Yes, I could use a dose of boredom in my life.

Holding onto Papa’s hand, I leaned over on the white down comforter. The sounds of Mama cooking in the kitchen echoed in the room. I closed my eyes …

The smell of the barn, Mae, the haystack in the warm night, fireworks exploding in the sky.Angie … I love you.

Rappelling. A wall of rock behind me. Arid dirt clouding into the air. Remi’s bass voice resonating in my chest.Marry me.

The lid from a tin can peeled back, and I looked inside to see my life unfold as if I’d accepted his proposal. A white house on my land, and a couple of children playing with us and our puppy in the yard, all the while Mae trotted in a pasture covered in bright green grass. Remi stood in the front yard.Angie.

“Angie …” Remi’s voice morphed into someone else’s.
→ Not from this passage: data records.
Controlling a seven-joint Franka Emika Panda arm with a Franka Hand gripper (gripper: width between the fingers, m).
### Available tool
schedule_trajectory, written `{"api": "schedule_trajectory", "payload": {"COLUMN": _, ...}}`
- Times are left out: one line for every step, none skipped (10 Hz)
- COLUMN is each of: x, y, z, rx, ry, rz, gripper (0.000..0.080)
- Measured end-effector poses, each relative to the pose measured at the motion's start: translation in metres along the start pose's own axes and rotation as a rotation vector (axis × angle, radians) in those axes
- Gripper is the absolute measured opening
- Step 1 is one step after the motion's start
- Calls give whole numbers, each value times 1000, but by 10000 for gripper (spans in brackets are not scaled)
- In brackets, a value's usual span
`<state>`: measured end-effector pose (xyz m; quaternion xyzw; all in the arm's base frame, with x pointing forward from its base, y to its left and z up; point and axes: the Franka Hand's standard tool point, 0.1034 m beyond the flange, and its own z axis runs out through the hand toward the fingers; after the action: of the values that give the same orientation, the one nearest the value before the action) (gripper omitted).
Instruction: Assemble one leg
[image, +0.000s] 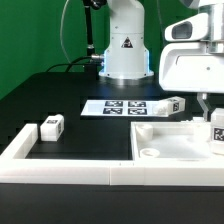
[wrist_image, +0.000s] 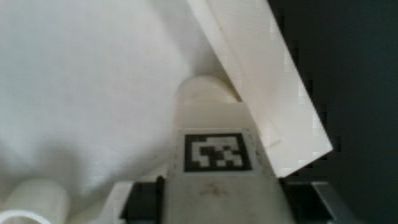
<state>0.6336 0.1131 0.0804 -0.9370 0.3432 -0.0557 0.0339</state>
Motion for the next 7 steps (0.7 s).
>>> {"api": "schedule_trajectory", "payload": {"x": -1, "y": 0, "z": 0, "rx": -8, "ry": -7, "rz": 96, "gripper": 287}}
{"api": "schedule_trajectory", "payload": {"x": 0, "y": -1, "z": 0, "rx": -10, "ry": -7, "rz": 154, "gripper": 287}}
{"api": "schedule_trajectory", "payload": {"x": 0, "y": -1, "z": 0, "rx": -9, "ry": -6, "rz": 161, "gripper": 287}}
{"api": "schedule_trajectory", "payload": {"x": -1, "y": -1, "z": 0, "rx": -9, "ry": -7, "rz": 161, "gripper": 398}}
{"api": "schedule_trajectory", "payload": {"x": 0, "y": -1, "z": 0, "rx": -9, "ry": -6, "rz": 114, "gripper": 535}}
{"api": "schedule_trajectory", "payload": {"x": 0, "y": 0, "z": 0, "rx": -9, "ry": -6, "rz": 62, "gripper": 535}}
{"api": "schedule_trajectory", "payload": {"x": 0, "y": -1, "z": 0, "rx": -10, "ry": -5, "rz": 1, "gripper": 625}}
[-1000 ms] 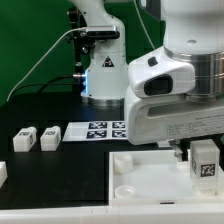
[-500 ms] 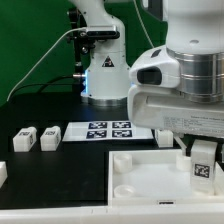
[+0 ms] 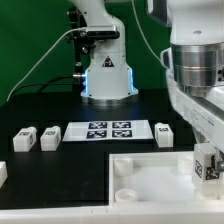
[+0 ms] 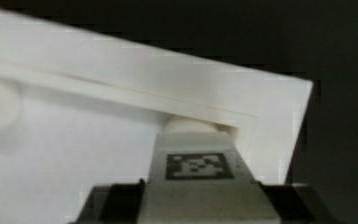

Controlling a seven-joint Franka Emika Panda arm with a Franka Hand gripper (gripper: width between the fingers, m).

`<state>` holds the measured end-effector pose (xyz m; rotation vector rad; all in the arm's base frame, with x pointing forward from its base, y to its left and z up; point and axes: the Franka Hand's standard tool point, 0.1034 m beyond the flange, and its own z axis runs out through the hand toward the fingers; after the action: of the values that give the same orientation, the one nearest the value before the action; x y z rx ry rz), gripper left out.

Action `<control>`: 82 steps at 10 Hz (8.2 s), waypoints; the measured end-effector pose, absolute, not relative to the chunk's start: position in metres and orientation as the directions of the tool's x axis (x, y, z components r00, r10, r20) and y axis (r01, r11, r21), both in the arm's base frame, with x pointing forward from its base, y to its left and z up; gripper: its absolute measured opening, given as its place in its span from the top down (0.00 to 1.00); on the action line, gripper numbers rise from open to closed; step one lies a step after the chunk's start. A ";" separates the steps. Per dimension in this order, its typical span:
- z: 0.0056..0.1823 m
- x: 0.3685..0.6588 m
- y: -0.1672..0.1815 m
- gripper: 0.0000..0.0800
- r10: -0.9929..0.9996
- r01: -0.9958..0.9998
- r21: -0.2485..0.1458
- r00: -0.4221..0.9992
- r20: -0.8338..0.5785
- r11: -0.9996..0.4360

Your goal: Assemble one leg

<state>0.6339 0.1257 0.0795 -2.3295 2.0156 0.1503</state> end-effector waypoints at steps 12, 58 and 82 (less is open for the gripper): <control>0.077 0.637 0.123 0.19 -0.495 -0.499 -0.077 0.867 -0.056 -0.863; 0.072 0.630 0.124 0.24 -0.902 -0.899 -0.084 0.431 -0.002 -0.430; 0.073 0.636 0.118 0.24 -0.882 -0.880 -0.070 0.471 0.009 -0.470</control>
Offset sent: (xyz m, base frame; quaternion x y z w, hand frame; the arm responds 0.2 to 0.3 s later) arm 0.0000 0.0000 0.0000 0.0000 0.0000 0.0000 1.0000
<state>0.6356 0.1183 0.0727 -2.6465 1.5870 -0.0677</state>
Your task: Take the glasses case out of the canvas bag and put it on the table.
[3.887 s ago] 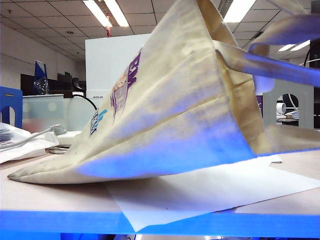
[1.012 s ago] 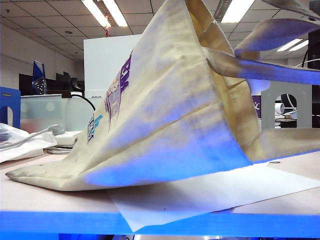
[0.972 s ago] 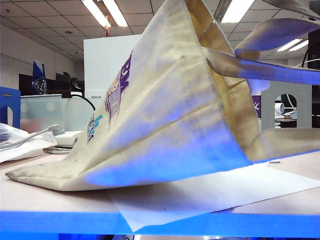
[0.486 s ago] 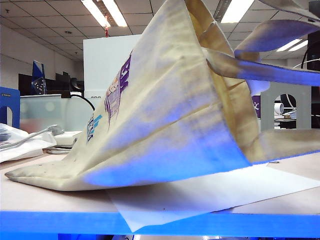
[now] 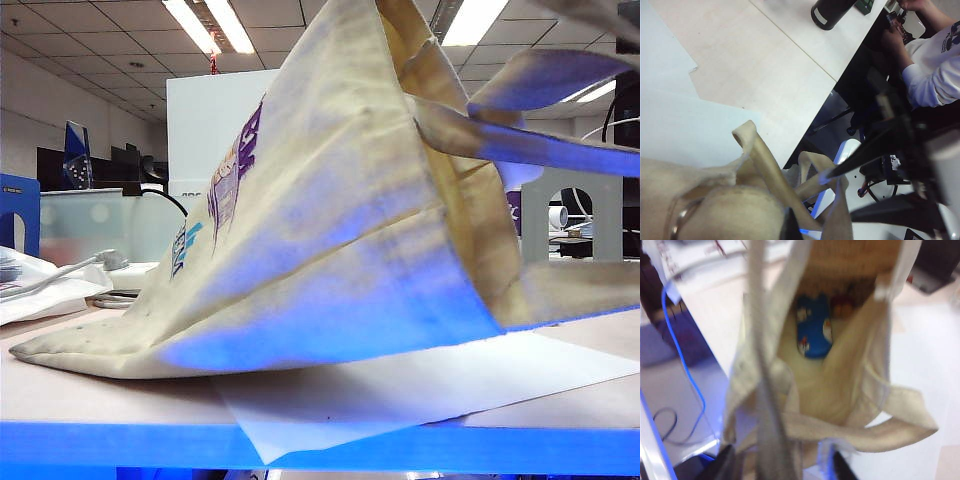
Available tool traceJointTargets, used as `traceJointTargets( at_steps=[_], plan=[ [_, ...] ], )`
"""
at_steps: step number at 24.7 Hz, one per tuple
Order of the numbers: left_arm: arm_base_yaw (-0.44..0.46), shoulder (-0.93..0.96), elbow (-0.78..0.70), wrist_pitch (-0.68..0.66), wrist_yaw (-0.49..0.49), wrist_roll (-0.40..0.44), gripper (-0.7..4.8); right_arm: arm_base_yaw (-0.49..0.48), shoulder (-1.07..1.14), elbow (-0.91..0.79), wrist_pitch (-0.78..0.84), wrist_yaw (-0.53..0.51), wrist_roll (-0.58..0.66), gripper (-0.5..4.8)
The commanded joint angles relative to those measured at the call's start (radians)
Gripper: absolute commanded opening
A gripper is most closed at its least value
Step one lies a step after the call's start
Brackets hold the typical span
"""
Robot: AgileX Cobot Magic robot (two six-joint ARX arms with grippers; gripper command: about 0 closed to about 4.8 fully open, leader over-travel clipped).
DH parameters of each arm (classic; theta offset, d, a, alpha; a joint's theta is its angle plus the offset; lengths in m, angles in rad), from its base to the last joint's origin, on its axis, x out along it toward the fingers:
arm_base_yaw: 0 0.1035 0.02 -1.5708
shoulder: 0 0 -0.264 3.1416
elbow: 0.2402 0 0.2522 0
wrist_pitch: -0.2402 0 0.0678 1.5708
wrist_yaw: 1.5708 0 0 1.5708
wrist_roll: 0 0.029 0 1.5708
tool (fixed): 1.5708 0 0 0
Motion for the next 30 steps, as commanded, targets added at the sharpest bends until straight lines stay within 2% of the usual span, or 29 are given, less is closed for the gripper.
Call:
traceJointTargets(
  at_steps=[1, 2, 6, 10, 14, 15, 16, 17, 18, 19, 23, 26, 30],
  plan=[
    [0.000, -0.011, 0.004, 0.013, 0.014, 0.007, -0.05, 0.001, 0.019, 0.002, 0.011, -0.008, -0.009, 0.30],
    [0.000, -0.011, 0.004, 0.013, 0.013, 0.007, -0.05, 0.001, 0.018, 0.004, 0.014, -0.016, -0.009, -0.06],
    [0.000, -0.011, 0.004, 0.013, -0.002, 0.015, -0.05, 0.000, -0.002, 0.021, 0.047, -0.026, 0.018, -0.08],
    [0.000, -0.011, 0.003, 0.014, -0.090, 0.020, -0.04, 0.000, -0.029, 0.053, 0.062, -0.042, 0.026, -0.08],
    [0.000, -0.010, 0.002, 0.025, -0.119, 0.022, 0.04, 0.000, -0.038, 0.069, 0.079, -0.089, 0.115, -0.08],
    [0.000, -0.010, 0.002, 0.038, -0.124, 0.021, 0.32, 0.000, -0.038, 0.072, 0.080, -0.090, 0.134, -0.08],
    [0.000, -0.010, 0.002, 0.059, -0.124, 0.020, 1.12, 0.000, -0.038, 0.072, 0.080, -0.090, 0.134, -0.08],
    [0.000, -0.010, 0.002, 0.076, -0.123, 0.017, 2.09, 0.000, -0.038, 0.072, 0.081, -0.091, 0.134, -0.08],
    [0.000, -0.010, 0.002, 0.094, -0.122, 0.003, 3.62, 0.000, -0.038, 0.072, 0.081, -0.095, 0.134, -0.08],
    [0.000, -0.010, 0.002, 0.108, -0.117, -0.007, 4.79, 0.000, -0.038, 0.072, 0.083, -0.103, 0.136, -0.08],
    [-0.001, -0.010, 0.002, 0.113, -0.078, -0.063, 4.79, 0.000, -0.040, 0.072, 0.135, -0.109, 0.173, -0.08],
    [-0.010, -0.011, 0.004, 0.063, -0.011, -0.125, 4.79, 0.000, -0.040, 0.072, 0.185, -0.112, 0.179, -0.08],
    [-0.046, -0.015, 0.003, -0.032, -0.016, -0.097, 4.79, 0.000, -0.039, 0.072, 0.210, -0.112, 0.201, -0.08]
  ],
)
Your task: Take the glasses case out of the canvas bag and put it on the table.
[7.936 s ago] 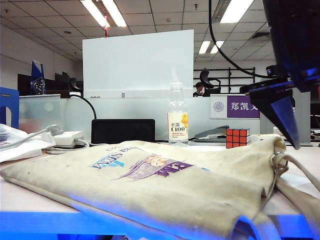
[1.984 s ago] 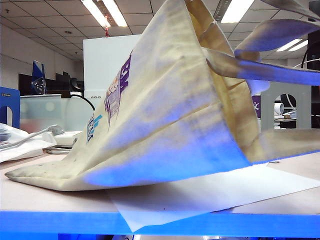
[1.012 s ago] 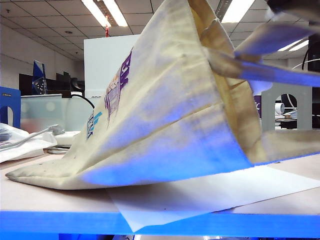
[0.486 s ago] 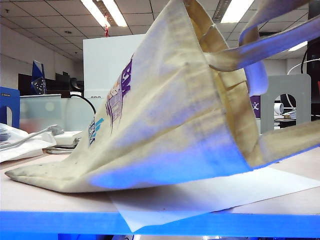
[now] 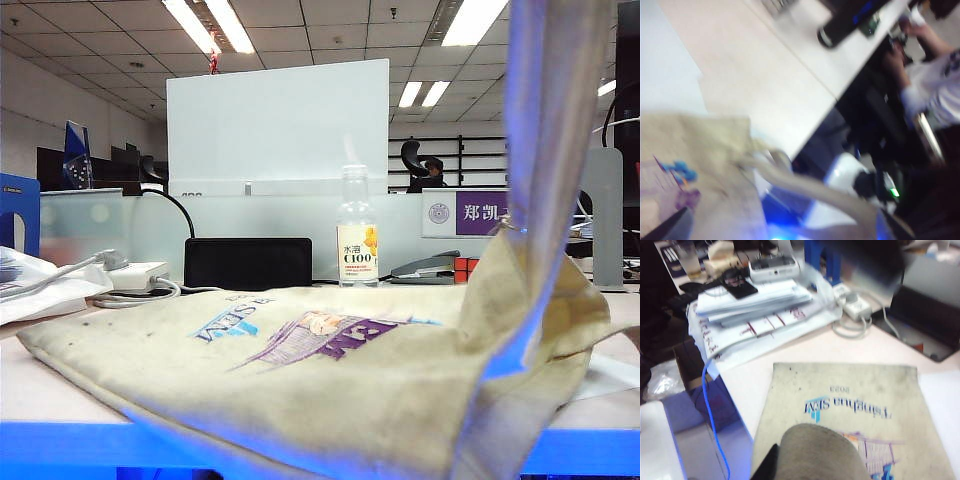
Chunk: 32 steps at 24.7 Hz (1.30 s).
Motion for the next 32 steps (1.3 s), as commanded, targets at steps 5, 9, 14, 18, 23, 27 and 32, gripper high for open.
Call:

My world moved back and forth.

“Angie.” Another sharp whisper cut through my mind.

I opened my eyes and shot up, hitting something solid with my head on the way.

“Ow!”

My eyes locked on the owner of the voice.
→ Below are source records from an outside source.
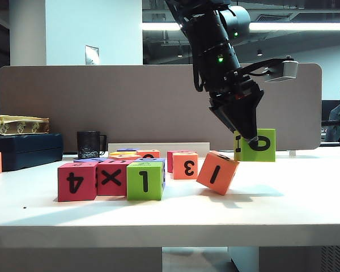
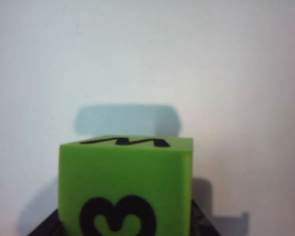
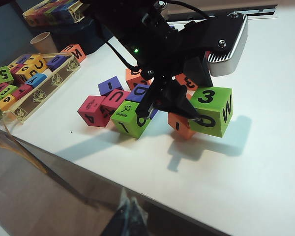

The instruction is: Select the appropriate blocks from the scattered letter blocks on the table and arrange them in a row to spell out "23".

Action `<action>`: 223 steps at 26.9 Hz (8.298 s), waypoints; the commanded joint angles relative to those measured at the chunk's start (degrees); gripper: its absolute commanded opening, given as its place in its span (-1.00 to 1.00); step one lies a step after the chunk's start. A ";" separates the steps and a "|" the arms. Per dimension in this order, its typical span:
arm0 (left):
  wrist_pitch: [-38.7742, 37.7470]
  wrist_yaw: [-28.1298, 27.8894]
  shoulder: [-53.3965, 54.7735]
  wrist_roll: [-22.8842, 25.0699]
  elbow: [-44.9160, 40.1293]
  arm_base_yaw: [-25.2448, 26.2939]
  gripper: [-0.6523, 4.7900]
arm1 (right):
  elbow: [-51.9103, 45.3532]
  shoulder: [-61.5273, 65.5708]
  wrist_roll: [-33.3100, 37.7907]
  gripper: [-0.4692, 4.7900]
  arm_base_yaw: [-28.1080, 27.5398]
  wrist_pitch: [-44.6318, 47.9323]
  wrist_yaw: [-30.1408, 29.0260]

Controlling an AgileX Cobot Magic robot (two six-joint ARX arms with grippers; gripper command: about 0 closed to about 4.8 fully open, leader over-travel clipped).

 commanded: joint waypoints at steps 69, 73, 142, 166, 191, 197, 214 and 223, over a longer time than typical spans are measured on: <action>-1.86 1.75 4.28 6.99 -1.79 4.13 0.30 | 0.22 0.07 -0.11 -0.83 -0.02 -0.81 -0.13; -1.84 1.75 4.28 6.16 -1.79 4.13 0.30 | 0.22 0.07 -0.11 -0.83 0.00 -0.81 -0.11; -15.04 1.31 -17.77 -38.80 -9.81 12.17 -0.78 | 0.20 18.91 -1.57 -0.82 0.09 12.98 0.68; 4.37 -2.56 -34.64 -36.02 -59.45 2.60 -0.78 | 0.20 21.53 -1.57 -0.83 0.11 15.76 -3.45; 33.97 -12.48 -29.11 -36.63 -60.94 13.73 -0.78 | 0.20 21.51 -1.57 -0.83 0.11 15.78 -4.39; 44.41 -8.52 -28.87 -35.80 -60.61 17.66 -0.78 | 0.20 21.55 -1.60 -0.83 0.11 15.78 -4.26; 9.49 -6.19 -39.65 -35.41 -64.48 17.57 -0.78 | 0.20 21.55 -1.60 -0.82 0.11 15.56 -4.28; 24.26 -16.70 -33.81 -33.59 -65.81 17.99 -0.78 | 0.20 21.55 -1.57 -0.83 0.11 15.54 -4.28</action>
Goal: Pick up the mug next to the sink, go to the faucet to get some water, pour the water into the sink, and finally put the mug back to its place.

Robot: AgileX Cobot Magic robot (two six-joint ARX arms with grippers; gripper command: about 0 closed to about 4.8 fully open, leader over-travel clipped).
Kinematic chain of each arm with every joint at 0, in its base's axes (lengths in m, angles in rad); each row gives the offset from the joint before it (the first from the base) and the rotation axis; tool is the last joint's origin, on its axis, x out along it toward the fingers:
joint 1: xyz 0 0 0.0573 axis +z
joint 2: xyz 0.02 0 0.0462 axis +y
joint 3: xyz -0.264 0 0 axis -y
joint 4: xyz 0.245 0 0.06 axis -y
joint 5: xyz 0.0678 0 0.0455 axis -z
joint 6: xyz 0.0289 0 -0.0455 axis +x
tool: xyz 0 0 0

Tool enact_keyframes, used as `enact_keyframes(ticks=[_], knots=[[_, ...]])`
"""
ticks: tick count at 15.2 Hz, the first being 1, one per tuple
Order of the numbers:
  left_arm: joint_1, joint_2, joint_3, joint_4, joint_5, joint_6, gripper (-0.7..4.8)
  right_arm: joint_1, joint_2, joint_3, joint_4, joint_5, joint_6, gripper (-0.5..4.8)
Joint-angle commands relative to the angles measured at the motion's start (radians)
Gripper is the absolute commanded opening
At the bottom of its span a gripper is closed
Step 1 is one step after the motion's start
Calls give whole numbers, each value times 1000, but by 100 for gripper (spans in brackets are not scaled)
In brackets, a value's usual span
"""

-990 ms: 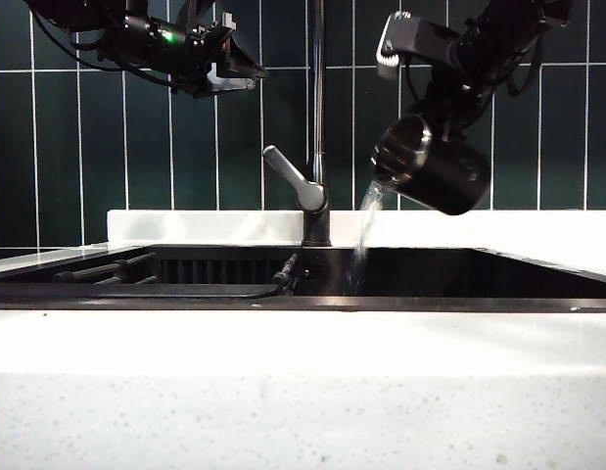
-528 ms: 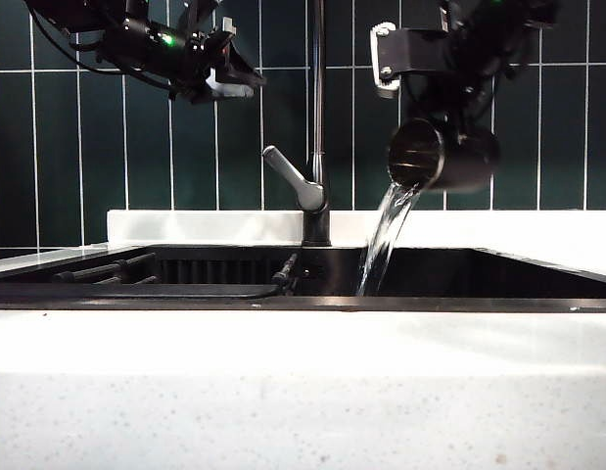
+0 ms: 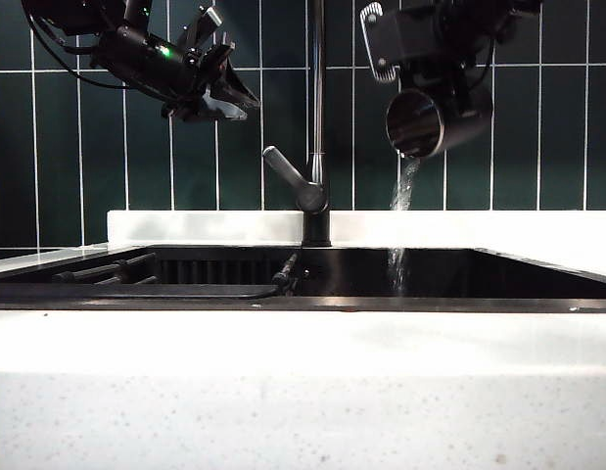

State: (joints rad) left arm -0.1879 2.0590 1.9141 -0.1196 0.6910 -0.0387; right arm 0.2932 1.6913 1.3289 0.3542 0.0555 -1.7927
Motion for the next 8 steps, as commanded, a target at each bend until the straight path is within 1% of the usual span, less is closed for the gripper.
enact_keyframes(ticks=[1, 2, 4, 5, 6, 8], knots=[[0, -5, 2, 3, -11, 1, 179, 11, -10, 7, 32, 21, -3, -1], [0, -5, 2, -1, -22, 1, 179, 11, -10, 7, 40, 37, 28, -1], [0, -11, 2, -39, -25, 1, 174, 8, -13, 8, 47, 125, 211, -1], [0, -21, 2, -80, -30, 2, 139, -1, -16, 8, 48, 145, 294, -1], [-5, -33, 2, -153, -45, 12, 116, -29, -20, 8, 55, 162, 464, -1], [-21, -48, 2, -259, -68, 53, 116, -80, -21, 8, 62, 221, 658, -1]])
“Dude, I think you broke my jaw.” Jared rubbed his chin, opening and closing his mouth. Decked out in a black leather jacket with chains hanging from his pockets, thick eyeliner, and painted, black nails. Dark leather draped over his Nine Inch Nails T-shirt, half tucked into his torn, acid-washed jeans.

Ignoring the soft pain thrumming in my own head, I smiled. Some things never changed, and Jared was one of them. I threw my arms around him and squeezed. “You came.”

His gaze locked onto Papa’s sleeping form. “Mama called. I found a couple of days to come home and say my goodbyes.” His voice broke on the last word, and he wiped his palms along his bottom eyelids.

More tears gathered in my eyes and ran down my cheeks. I hated that word. Goodbye. I never wanted to say it again.